*** Opening of Given material ***
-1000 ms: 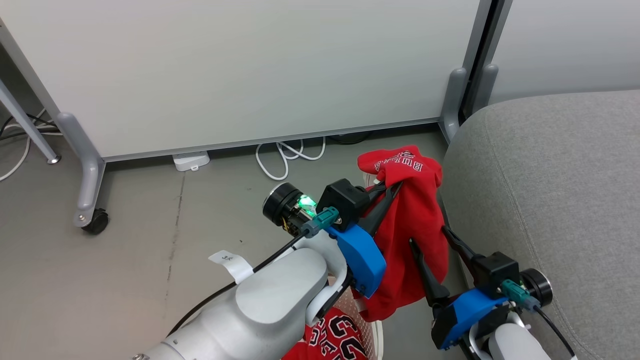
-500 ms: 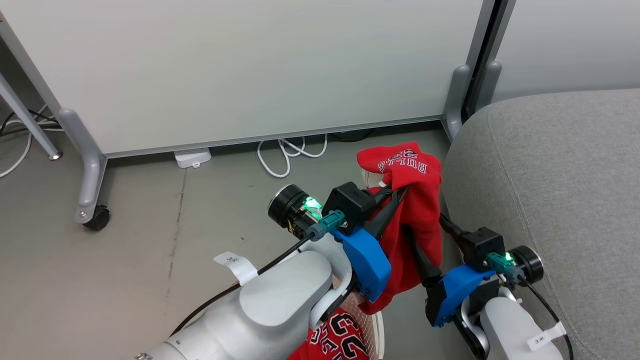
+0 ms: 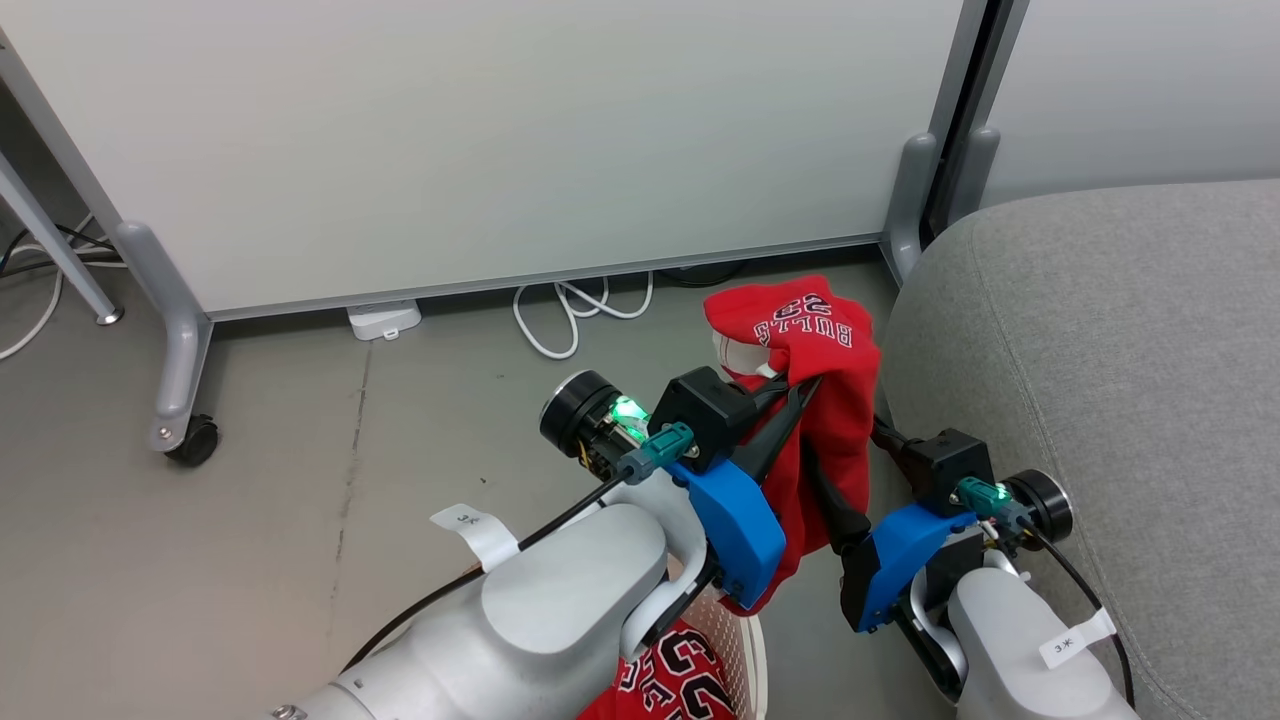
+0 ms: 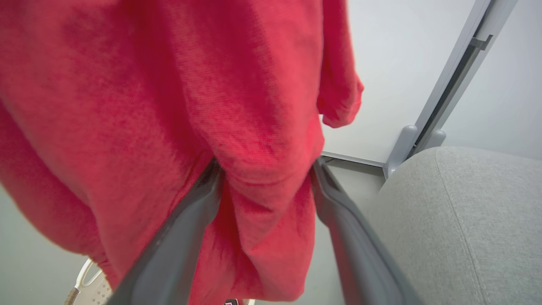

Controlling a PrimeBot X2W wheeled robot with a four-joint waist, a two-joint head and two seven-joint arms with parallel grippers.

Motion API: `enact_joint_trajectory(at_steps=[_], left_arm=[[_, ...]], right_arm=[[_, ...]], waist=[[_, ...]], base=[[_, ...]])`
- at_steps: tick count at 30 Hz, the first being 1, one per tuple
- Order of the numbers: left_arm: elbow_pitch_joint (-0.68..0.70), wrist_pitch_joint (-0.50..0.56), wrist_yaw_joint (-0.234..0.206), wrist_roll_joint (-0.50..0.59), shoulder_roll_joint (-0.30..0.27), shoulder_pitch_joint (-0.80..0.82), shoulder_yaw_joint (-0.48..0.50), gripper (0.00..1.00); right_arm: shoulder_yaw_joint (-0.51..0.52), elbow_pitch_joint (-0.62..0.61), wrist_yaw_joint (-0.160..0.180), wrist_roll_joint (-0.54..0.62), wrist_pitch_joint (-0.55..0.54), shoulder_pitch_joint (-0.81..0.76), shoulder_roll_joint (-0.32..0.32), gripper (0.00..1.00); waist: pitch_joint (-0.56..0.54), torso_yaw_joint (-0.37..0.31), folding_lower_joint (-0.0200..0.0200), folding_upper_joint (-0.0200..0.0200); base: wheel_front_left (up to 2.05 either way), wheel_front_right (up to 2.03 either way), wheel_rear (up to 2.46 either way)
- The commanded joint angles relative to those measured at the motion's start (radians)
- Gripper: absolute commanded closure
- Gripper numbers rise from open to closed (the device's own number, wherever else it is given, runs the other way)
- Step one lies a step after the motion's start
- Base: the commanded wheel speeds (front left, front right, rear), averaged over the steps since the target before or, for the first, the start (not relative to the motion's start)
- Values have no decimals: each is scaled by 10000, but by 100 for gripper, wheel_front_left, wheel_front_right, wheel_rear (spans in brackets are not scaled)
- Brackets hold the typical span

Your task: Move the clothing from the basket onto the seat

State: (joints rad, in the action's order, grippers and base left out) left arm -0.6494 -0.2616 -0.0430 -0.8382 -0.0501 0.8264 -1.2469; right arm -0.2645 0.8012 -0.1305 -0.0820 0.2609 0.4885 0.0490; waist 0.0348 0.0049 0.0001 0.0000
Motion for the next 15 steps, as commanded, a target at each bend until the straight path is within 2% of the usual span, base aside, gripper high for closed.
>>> enact_joint_trajectory(at_steps=[1, 6, 7, 8, 10, 11, 15], left_arm=[[8, -51, 32, -50, -5, 89, -40, 100], [-27, -51, 12, -65, -3, 98, -79, 100], [-36, -51, 11, -72, -5, 103, -84, 100], [-44, -51, 12, -83, -5, 107, -90, 100], [-54, -51, 9, -96, -5, 116, -102, 100], [-57, -51, 3, -98, -5, 120, -106, 100], [-66, -51, -17, -133, -5, 113, -119, 100]], right_arm=[[-67, 78, -5, -78, 40, 178, 26, 0], [-116, 81, -5, -187, 52, 218, 26, 0], [-129, 66, -5, -201, 53, 214, 26, 25], [-151, 55, -5, -262, 54, 205, 26, 56], [-194, 72, -5, -346, 56, 197, 26, 93], [-223, 79, -5, -385, 56, 205, 26, 100], [-342, 74, -5, -497, 56, 198, 27, 100]], waist=[[-32, -5, -1, 0], [-53, -30, -1, 0], [-54, -34, -1, 0], [-55, -37, -1, 0], [-52, -41, -1, 0], [-50, -42, -1, 0], [-54, -51, -1, 0]], base=[[0, 0, 0], [0, 0, 0], [0, 0, 0], [0, 0, 0], [0, 0, 0], [0, 0, 0], [0, 0, 0]])
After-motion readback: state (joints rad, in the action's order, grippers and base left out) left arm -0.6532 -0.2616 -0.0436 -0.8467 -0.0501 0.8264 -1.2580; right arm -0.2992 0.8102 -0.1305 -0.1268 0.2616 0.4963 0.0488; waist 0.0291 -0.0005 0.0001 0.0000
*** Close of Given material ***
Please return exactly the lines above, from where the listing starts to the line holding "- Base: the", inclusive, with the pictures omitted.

-1000 ms: 
-500 ms: 
+0 ms: 
+0 ms: 

Controlling a PrimeBot X2W wheeled robot with a four-joint waist, a two-joint head and two seven-joint arms with parallel grippers.

Motion API: `enact_joint_trajectory(at_steps=[_], left_arm=[[_, ...]], right_arm=[[_, ...]], waist=[[_, ...]], base=[[_, ...]])`
- at_steps: tick count at 30 Hz, the first being 1, one per tuple
- Order of the numbers: left_arm: elbow_pitch_joint (-0.68..0.70), wrist_pitch_joint (-0.50..0.56), wrist_yaw_joint (-0.234..0.206), wrist_roll_joint (-0.50..0.59), shoulder_roll_joint (-0.30..0.27), shoulder_pitch_joint (-0.80..0.82), shoulder_yaw_joint (-0.48..0.50), gripper (0.00..1.00); right_arm: shoulder_yaw_joint (-0.51..0.52), elbow_pitch_joint (-0.62..0.61), wrist_yaw_joint (-0.160..0.180), wrist_roll_joint (-0.54..0.62), wrist_pitch_joint (-0.55..0.54), shoulder_pitch_joint (-0.81..0.76), shoulder_roll_joint (-0.32..0.32), gripper (0.00..1.00); waist: pitch_joint (-0.56..0.54), torso_yaw_joint (-0.37..0.31), folding_lower_joint (-0.0200..0.0200), folding_upper_joint (-0.0200..0.0200); base: wheel_front_left (up to 2.05 either way), wheel_front_right (up to 2.03 either way), wheel_rear (up to 2.46 either way)
- The commanded joint angles relative to those measured at the motion's start (radians)
- Gripper: absolute commanded closure
- Gripper numbers rise from open to closed (the device's own number, wherever else it is given, runs the other way)
- Step one lies a step after the motion's start
- Base: the commanded wheel speeds (front left, front right, rear), averaged over the steps since the target before or, for the first, the start (not relative to the motion's start)

There is nothing more to the answer.